Aim of the task:
The lines you need are those holding the word "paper"; pull them from the material.

Information supplied:
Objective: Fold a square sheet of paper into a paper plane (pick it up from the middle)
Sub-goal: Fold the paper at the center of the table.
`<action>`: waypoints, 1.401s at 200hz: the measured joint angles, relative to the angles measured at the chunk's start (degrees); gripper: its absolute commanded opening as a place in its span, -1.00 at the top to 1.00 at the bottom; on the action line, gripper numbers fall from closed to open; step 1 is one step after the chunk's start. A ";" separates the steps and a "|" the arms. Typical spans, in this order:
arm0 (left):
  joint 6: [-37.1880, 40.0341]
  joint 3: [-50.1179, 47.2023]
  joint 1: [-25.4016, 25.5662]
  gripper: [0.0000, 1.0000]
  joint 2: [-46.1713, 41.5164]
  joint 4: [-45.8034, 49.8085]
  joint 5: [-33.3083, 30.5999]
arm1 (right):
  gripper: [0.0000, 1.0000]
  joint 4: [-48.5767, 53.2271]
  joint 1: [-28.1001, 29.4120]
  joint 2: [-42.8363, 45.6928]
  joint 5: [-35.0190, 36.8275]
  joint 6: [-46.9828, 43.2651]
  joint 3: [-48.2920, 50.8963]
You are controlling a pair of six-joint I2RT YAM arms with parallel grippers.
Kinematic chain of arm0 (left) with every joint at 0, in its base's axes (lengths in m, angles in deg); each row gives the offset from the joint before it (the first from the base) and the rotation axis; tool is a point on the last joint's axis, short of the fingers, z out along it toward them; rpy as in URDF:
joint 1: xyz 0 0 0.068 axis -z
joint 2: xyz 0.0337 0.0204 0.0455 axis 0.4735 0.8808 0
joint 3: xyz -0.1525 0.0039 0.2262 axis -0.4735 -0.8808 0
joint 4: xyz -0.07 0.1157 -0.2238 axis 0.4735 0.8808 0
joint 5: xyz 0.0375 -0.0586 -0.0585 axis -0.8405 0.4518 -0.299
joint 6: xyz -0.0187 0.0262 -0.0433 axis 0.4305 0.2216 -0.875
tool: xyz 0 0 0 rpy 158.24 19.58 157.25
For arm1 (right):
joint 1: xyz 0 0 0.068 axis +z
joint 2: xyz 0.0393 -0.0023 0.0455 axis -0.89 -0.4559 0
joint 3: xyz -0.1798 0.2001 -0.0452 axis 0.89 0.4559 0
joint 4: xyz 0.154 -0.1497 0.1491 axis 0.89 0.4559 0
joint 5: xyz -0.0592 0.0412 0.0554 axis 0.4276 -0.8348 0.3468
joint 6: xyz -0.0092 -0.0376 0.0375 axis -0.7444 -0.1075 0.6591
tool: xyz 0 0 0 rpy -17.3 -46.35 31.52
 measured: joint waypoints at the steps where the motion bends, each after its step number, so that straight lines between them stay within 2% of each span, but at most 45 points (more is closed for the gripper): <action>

Completed exercise:
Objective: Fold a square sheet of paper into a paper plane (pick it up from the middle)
Sub-goal: Fold the paper at the center of the table.

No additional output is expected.